Instructions for the task: Copy all entries exactly, and wherever an entry holds a picture, leave that picture out.

Source data:
========
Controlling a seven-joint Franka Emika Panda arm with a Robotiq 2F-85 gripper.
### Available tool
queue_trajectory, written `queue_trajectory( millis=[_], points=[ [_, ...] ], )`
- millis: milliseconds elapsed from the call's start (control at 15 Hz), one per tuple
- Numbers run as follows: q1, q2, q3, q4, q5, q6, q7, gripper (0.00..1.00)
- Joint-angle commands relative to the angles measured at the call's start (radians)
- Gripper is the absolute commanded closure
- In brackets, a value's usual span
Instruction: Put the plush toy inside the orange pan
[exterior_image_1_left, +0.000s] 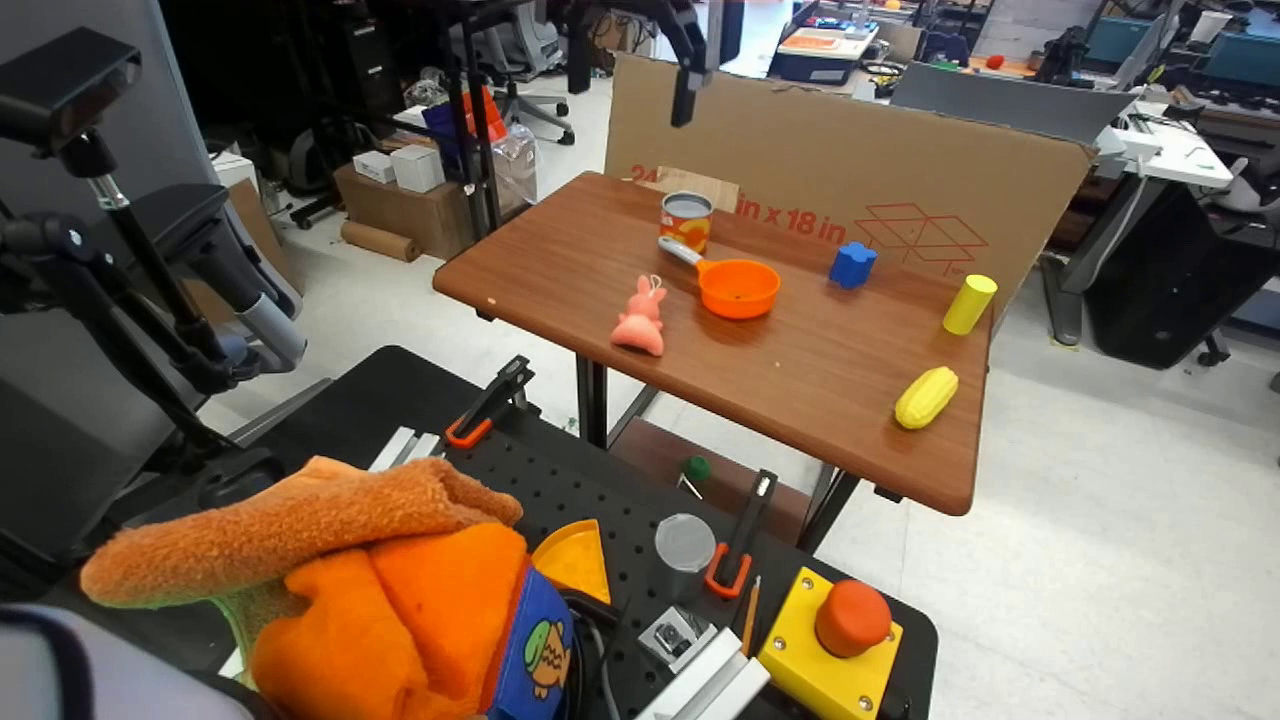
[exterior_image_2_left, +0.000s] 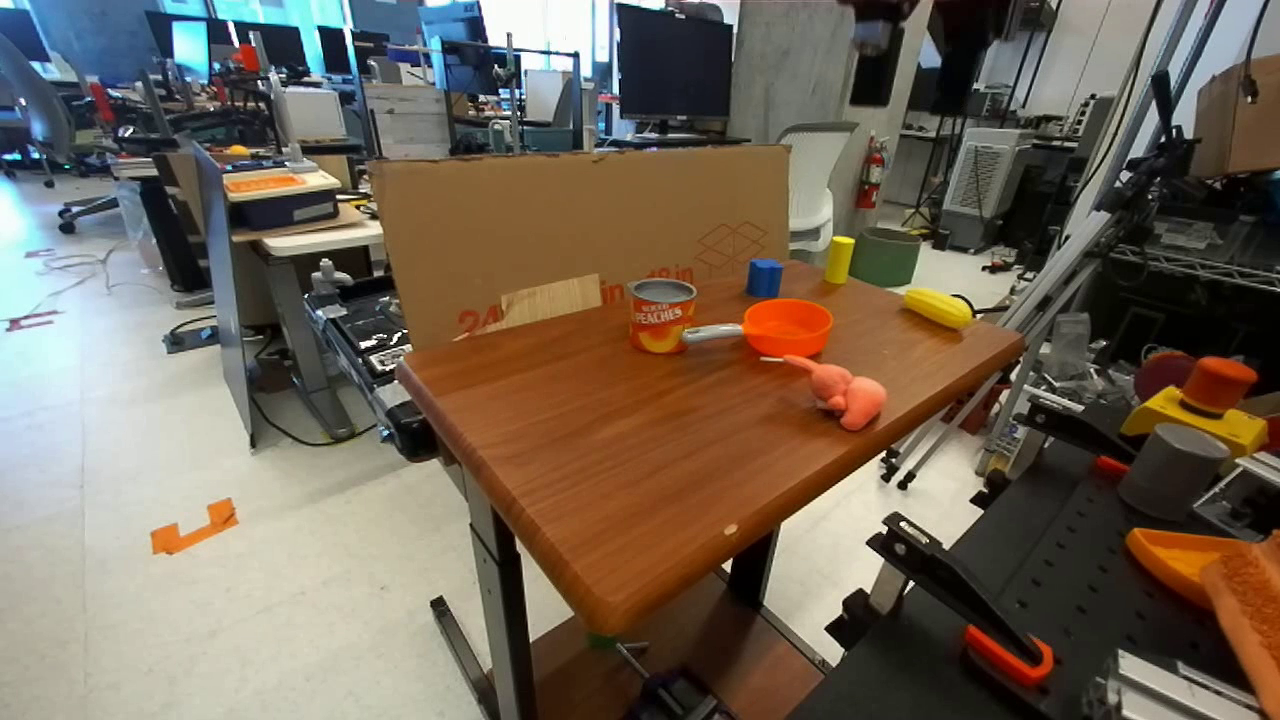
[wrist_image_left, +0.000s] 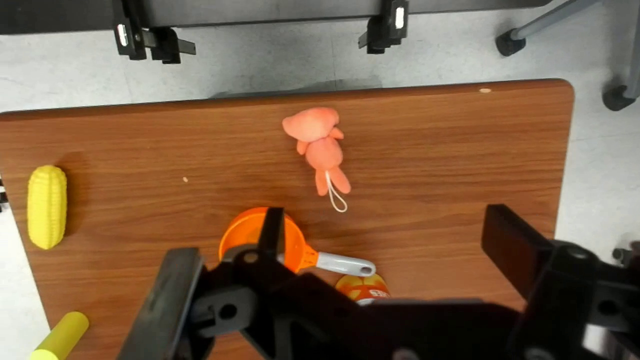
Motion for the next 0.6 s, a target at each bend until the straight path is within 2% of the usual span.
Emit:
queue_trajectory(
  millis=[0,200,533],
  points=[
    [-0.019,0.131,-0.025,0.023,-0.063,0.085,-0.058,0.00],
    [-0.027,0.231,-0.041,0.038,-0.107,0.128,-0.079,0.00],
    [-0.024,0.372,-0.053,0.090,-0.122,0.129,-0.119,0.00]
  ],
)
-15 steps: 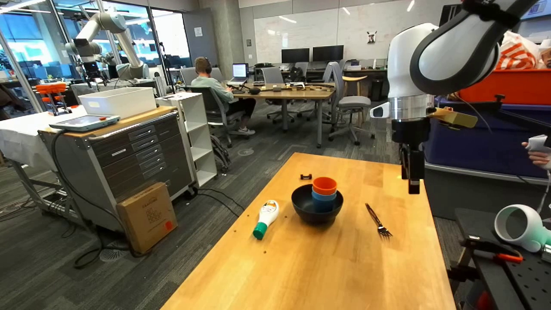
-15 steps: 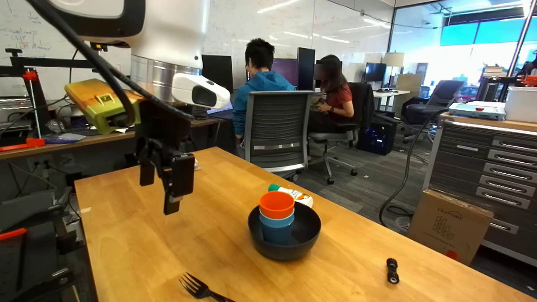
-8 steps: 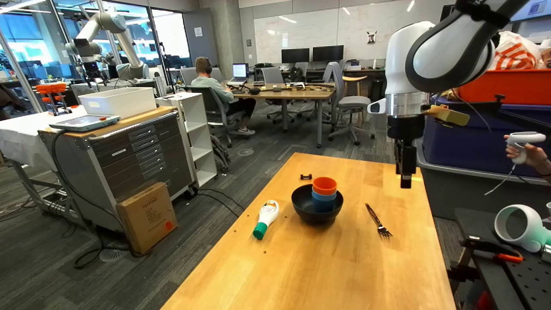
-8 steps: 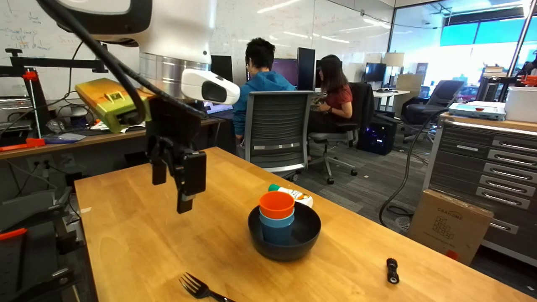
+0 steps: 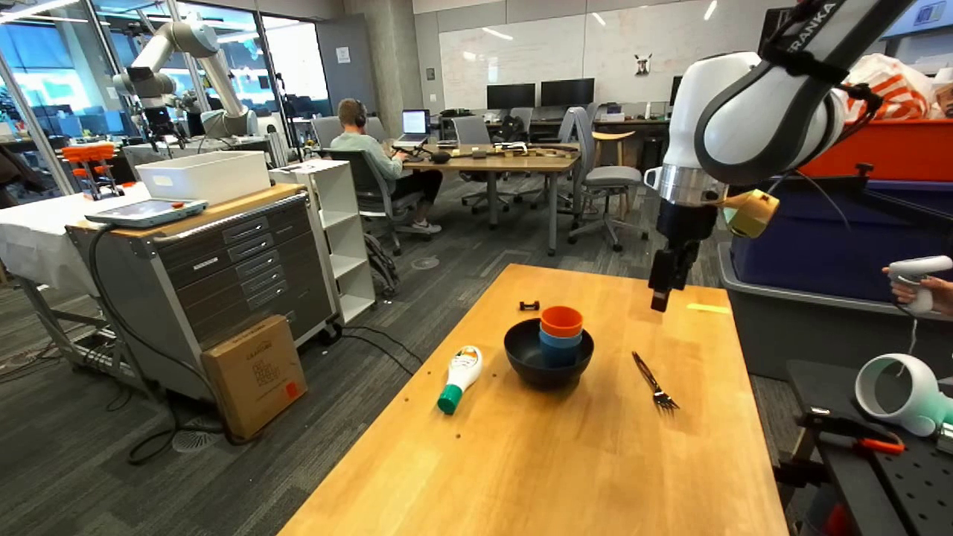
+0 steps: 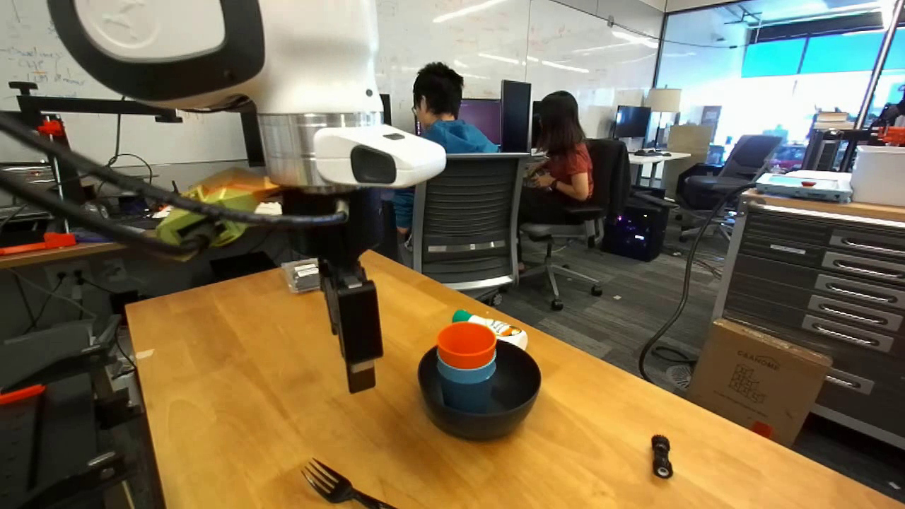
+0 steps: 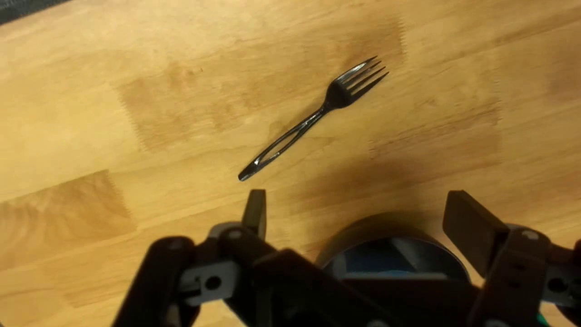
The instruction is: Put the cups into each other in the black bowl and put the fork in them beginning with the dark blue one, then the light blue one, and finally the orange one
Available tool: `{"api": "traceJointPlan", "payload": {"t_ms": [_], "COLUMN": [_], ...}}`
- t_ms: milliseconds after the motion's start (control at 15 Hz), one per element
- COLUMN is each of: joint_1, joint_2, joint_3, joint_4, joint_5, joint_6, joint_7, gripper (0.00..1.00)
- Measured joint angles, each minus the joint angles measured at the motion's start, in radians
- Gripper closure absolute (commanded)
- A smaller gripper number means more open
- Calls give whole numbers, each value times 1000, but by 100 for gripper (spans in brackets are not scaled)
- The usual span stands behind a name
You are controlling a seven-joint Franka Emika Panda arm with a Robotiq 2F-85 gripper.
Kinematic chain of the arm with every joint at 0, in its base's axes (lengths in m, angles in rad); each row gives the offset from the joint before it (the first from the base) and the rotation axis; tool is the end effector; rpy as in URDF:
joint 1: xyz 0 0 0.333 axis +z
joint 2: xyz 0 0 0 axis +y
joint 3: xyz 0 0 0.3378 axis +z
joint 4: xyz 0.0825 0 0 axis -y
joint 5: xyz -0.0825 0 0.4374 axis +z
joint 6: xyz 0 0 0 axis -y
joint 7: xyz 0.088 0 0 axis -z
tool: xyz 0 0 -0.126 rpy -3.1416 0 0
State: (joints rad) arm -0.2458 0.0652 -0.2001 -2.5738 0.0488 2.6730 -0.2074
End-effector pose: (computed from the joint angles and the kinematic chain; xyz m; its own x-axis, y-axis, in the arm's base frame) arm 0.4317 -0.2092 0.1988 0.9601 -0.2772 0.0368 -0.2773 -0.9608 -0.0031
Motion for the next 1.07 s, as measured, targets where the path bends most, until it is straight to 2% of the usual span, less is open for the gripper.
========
Solution for this task:
Controlling a seven-joint Franka Emika Panda arm with a Robotiq 2F-85 gripper.
### Available tool
queue_trajectory, written `queue_trajectory( millis=[_], points=[ [_, ...] ], )`
- millis: milliseconds elapsed from the call's start (control at 15 Hz), one per tuple
- Numbers run as follows: q1, q2, q3, q4, q5, q6, q7, gripper (0.00..1.00)
- Joint-angle commands relative to the angles measured at the call's start (radians)
- Gripper is the absolute commanded closure
- In brackets, a value's usual span
Instruction: Put the plush toy inside the orange pan
[exterior_image_1_left, +0.000s] 
[exterior_image_2_left, +0.000s] 
[wrist_image_left, +0.000s] 
Motion for the next 0.6 s, a target at each bend until the straight path is within 2% of the usual span.
Emit:
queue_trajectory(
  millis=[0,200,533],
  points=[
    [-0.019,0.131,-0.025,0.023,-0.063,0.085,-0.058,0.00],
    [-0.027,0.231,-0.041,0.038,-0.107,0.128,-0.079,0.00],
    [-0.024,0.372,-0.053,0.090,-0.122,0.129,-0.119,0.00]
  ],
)
-15 steps: 
-15 steps: 
-8 steps: 
-8 steps: 
+0 steps: 
+0 steps: 
+0 steps: 
The instruction is: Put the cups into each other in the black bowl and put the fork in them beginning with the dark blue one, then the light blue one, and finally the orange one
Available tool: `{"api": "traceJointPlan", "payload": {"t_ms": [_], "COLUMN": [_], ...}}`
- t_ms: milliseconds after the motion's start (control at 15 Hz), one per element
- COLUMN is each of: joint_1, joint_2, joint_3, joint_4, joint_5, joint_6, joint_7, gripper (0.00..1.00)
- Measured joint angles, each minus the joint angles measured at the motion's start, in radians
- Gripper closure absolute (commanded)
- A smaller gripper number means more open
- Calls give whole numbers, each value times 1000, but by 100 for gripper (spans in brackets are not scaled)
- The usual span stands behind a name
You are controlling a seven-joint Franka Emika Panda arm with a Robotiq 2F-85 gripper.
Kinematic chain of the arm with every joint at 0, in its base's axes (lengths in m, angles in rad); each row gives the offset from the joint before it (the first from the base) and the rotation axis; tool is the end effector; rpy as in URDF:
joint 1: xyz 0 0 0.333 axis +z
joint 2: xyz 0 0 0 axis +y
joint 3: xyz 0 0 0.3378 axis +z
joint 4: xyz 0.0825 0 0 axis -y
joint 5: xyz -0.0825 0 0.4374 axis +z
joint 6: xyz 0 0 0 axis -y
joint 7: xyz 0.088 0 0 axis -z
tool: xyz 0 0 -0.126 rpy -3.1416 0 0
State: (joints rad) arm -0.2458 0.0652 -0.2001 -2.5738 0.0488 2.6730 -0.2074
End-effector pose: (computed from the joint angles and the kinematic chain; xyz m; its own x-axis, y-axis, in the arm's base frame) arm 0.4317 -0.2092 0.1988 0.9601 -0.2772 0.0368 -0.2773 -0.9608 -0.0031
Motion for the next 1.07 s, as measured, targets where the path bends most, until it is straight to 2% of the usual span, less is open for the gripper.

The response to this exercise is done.